Attorneys are making sure they can find parking when they leave Indianapolis for court hearings or midday meetings and that clients can travel to downtown law firm offices without hassle. Firm managers want to make sure they’re providing employees with flexibility to enjoy Super Bowl activities, but also that productivity stays high.

“This will be a fun and exciting time for our city, and everyone will have to be flexible and accommodating in what we do so that we’re viewed not only as good hosts but productive professionals,” said Bryce Bennett at Riley Bennett & Egloff in downtown Indianapolis.
 

bennett-bryce.jpg Bennett

Whether it’s law firms or courtrooms, office managers and administrators are putting plans in place to make sure their legal business continues as normal without any issues.

Planning discussions and concerns vary depending on the firm. Some firms – such as Taft Stettinius & Hollister, Faegre Baker Daniels and Drewry Simmons Vornehm – say they don’t expect any practice-altering hiccups and it will be “business as usual.” Other firm managers and human resources leaders have more specific concerns and developed contingency plans. If they have not done so already, most law firms will likely consider potential hurdles and develop a game plan prior to the big event.

Communications director Ty Gerig with Barnes & Thornburg said the firm is discussing plans for the Super Bowl, but hasn’t set in stone any change in normal operations. He said attorneys and staff are always able to work away from the office virtually if needed, and the firm plans to make arrangements to accommodate those employees impacted by traffic issues, commute times and parking.

At Riley Bennett & Egloff, Bennett said his firm’s biggest concerns are traffic and parking – the issues most firm managers say they’ve been mulling after the Super Bowl Host Committee released the traffic and parking plan in mid-December. Bennett said the most proactive thing he’s done is talk to the people managing the surface lots and structures to confirm the firm’s employees would be able to maintain their contractual spots. At first, they were told that wouldn’t happen. But parking officials now say that only normal business hours will be honored.

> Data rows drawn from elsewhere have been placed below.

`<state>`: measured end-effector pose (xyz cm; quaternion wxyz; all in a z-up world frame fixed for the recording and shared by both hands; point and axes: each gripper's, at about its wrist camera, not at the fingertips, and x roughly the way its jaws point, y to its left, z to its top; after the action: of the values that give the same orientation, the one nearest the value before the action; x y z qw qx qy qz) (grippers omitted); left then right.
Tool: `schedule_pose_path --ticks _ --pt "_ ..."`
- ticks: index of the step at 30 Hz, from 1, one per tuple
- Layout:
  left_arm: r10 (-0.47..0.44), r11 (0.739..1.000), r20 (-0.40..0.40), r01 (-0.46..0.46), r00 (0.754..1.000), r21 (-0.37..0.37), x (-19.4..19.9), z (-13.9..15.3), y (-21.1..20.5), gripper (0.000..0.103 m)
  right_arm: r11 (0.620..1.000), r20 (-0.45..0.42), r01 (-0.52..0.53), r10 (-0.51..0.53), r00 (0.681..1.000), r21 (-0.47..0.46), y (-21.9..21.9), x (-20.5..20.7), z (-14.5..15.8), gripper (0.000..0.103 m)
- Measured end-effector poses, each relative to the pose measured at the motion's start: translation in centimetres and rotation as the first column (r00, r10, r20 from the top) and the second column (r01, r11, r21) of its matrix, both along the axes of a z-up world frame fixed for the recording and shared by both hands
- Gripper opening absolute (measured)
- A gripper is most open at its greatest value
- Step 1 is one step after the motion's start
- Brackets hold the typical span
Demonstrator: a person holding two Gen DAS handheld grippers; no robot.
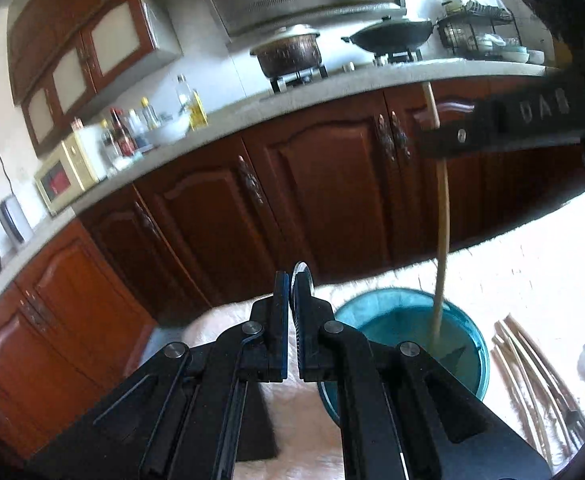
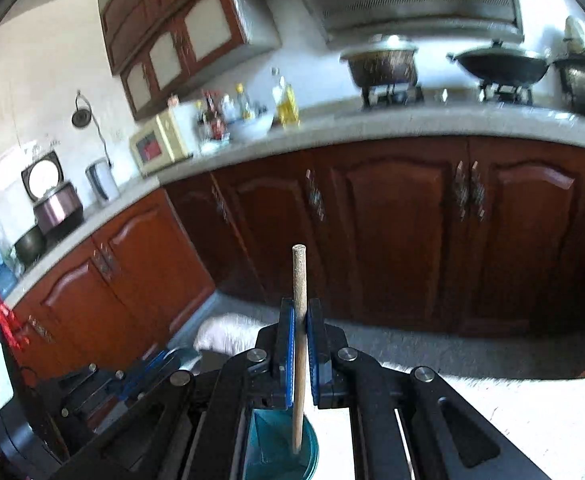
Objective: Organize utensils
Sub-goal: 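Open the left tool dropping the spoon in the holder while the right releases the chopstick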
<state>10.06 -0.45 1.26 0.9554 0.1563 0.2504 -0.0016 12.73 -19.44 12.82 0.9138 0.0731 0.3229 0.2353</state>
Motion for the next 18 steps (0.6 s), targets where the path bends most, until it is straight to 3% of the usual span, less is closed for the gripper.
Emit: schedule_pose_path --ticks 6,9,12,18 --pt "0.011 0.998 -0.066 -0.015 0.998 -0.056 0.3 -1.4 -0.4 0.003 0.999 -0.094 -0.051 0.049 0.994 -0.014 0.9 1.0 -4.2 0.005" --pt "0.016 0.994 -0.109 -0.027 0.994 -0.105 0.4 -1.7 -0.3 0.006 0.998 -0.124 -0.051 0.053 0.991 0.025 0.2 1.1 -5.4 0.006" --pt "0.019 0.982 -0.134 -0.044 0.991 -0.184 -0.1 -1.3 0.5 0.021 0.998 -0.174 -0.041 0.051 0.983 0.056 -0.8 1.0 -5.9 0.028" --pt "0.016 0.946 -0.137 -0.059 0.990 -0.318 -2.4 0.6 1.8 0.038 0.999 -0.168 -0.047 0.050 0.985 0.021 -2.6 -1.9 -5.6 0.028"
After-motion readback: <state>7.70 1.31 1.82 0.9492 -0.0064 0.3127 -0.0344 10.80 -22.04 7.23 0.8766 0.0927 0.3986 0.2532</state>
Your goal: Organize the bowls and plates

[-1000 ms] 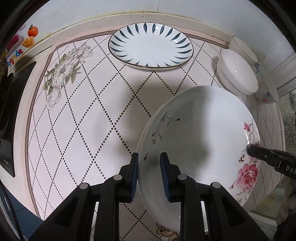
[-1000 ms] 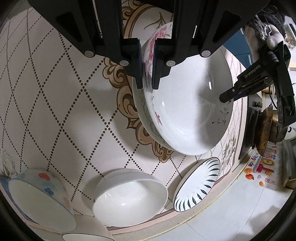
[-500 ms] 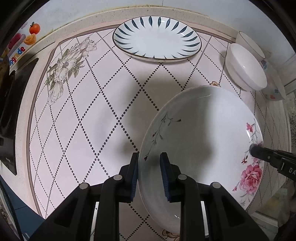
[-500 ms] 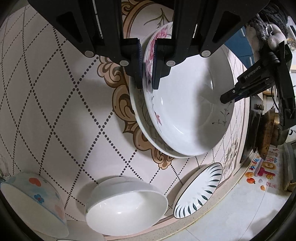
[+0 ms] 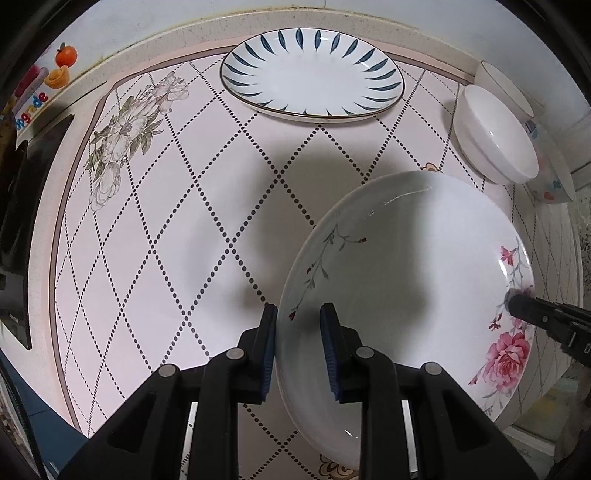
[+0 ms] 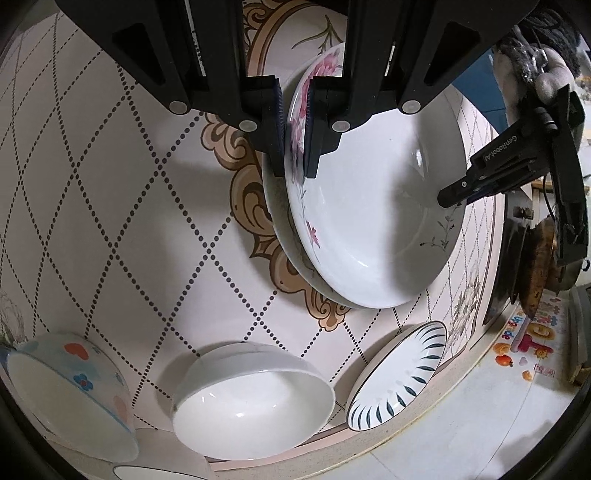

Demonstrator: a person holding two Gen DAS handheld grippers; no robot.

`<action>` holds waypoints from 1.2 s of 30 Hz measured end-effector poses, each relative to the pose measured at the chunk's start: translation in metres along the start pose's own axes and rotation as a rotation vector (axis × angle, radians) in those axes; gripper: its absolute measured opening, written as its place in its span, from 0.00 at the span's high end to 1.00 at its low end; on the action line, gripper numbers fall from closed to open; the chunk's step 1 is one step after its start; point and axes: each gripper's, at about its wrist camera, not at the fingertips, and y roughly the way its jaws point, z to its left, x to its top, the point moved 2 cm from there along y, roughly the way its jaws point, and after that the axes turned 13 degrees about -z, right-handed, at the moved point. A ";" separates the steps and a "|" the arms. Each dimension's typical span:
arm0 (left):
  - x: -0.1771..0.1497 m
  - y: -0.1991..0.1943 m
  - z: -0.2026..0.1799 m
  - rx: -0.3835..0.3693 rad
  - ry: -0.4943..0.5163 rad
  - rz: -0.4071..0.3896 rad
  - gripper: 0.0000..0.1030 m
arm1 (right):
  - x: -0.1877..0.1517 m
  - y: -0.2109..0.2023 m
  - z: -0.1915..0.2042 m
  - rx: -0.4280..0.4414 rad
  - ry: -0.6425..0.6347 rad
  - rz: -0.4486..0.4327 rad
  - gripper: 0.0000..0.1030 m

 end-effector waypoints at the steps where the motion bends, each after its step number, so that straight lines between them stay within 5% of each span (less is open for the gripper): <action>1: 0.000 0.000 -0.001 0.008 0.004 -0.001 0.79 | 0.000 -0.001 -0.001 0.004 0.011 0.002 0.87; 15: 0.002 0.001 0.003 0.012 -0.028 0.007 0.79 | 0.005 -0.014 -0.003 -0.030 0.010 0.034 0.86; 21: 0.025 -0.029 0.027 -0.027 -0.082 -0.023 0.79 | 0.029 -0.051 -0.005 0.001 0.050 0.006 0.85; 22: 0.039 -0.035 0.036 -0.046 -0.101 -0.040 0.76 | 0.037 -0.057 -0.001 0.008 0.052 -0.009 0.83; 24: 0.064 -0.037 0.050 -0.078 -0.134 -0.063 0.67 | 0.061 -0.067 0.010 0.041 0.062 -0.037 0.55; 26: 0.093 -0.030 0.061 -0.093 -0.147 -0.081 0.59 | 0.095 -0.069 0.026 0.102 0.087 -0.082 0.42; 30: 0.142 0.018 0.086 -0.092 -0.168 -0.058 0.59 | 0.156 -0.037 0.052 0.117 0.103 -0.119 0.40; 36: 0.176 0.085 0.102 -0.106 -0.170 0.012 0.59 | 0.215 0.069 0.065 0.028 0.162 -0.022 0.43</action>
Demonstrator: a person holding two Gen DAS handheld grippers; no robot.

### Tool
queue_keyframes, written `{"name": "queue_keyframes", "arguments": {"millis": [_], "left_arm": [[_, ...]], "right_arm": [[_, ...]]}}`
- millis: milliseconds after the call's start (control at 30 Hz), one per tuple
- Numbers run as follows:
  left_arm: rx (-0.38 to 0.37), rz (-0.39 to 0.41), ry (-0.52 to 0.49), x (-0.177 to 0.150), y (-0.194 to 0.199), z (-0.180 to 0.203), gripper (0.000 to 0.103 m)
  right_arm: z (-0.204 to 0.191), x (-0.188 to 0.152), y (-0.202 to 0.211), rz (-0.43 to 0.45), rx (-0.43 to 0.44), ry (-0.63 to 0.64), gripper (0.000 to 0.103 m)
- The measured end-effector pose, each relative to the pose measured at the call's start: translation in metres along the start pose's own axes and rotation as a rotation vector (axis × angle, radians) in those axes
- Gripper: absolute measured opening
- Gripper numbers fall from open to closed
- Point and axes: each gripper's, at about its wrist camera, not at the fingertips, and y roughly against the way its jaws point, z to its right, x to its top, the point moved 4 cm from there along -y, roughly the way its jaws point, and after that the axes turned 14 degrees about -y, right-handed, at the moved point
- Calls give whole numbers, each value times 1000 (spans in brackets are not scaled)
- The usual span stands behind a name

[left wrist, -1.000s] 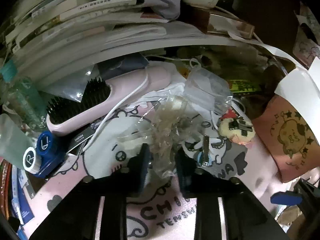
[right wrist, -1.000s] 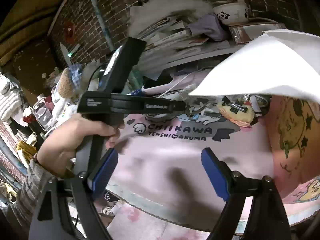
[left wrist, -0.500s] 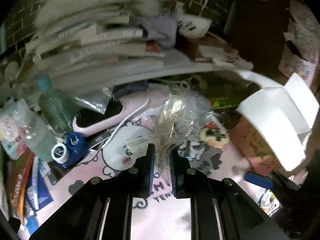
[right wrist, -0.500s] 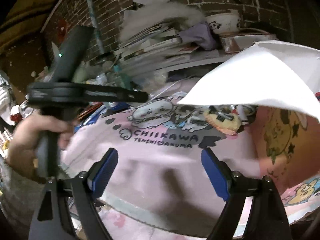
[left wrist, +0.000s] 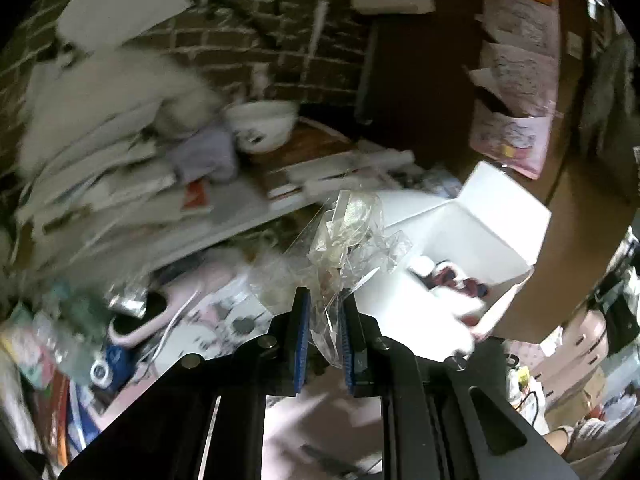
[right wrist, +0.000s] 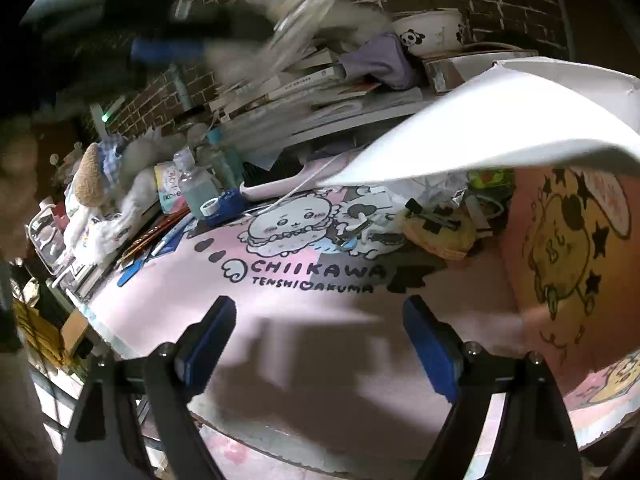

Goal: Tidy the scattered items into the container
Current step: 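Carry the clear plastic bag into the white box with the left gripper and release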

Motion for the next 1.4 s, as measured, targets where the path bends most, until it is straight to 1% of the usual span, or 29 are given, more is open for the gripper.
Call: {"name": "queue_keyframes", "arguments": {"millis": [100,200,300,433,500,567,667,700,733,767,833,867,900,933,967,1033,1167,1233,1333,1367,1400], "left_arm": [[-40,-2,-42,17,-8,17,9],[-97,-15,-78,31,-17,35,9],[-133,-43,-117,42,-29,52,9],[-184,-101,-159,53,-49,73,9],[-194,-134,-180,57,-61,81,9],[-188,-173,-200,58,-72,86,9],[-136,-234,-252,56,-88,93,11],[-115,-242,-268,55,-90,94,13],[-96,-250,-281,54,-93,96,23],[-86,-254,-287,53,-95,96,29],[-79,-250,-286,52,-96,97,55],[-75,-248,-286,52,-96,97,61],[-73,-247,-287,51,-96,97,70],[-72,-247,-288,51,-97,98,75],[-72,-249,-290,50,-97,98,78],[-67,-250,-291,50,-97,98,86],[-64,-243,-285,49,-92,98,89],[-42,-231,-292,49,-86,96,93],[-7,-207,-298,48,-70,88,95],[-1,-197,-290,48,-63,84,97],[6,-188,-282,46,-56,81,101]], "right_arm": [[1,-1,-1,-3,0,-5,84],[3,-2,0,-1,1,-13,84],[6,-3,1,2,5,-27,84],[11,-3,4,7,8,-42,84],[14,-3,5,6,10,-48,84],[16,-4,6,2,15,-54,84],[16,-6,7,-2,21,-60,84],[16,-6,7,-2,22,-60,84],[16,-7,7,-2,24,-61,84],[16,-7,8,-3,26,-63,84],[16,-8,8,-4,30,-67,84],[17,-8,8,-5,30,-66,84],[17,-8,8,-5,30,-66,84],[17,-8,8,-6,30,-65,84],[18,-8,9,-7,29,-65,84],[18,-9,9,-10,28,-65,84],[19,-10,9,-12,25,-65,84],[19,-10,9,-12,25,-67,84],[17,-10,10,-5,19,-65,84],[17,-11,10,-1,16,-63,84],[16,-11,10,4,12,-60,84]]}}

“That gives us some confidence, but they might not be guaranteed a spot if they go in or out during the day,” he said. “That might present some hurdles if you’re meeting out of the office, but we’ll have to work those out on a case-by-case basis.”

The firm has a contingency plan of allowing remote access to its servers so attorneys and staff can work from home, if needed. Bennett said it makes sense to schedule client meetings outside Indianapolis or shuffle appointments to make sure one doesn’t have to leave and return to Indianapolis.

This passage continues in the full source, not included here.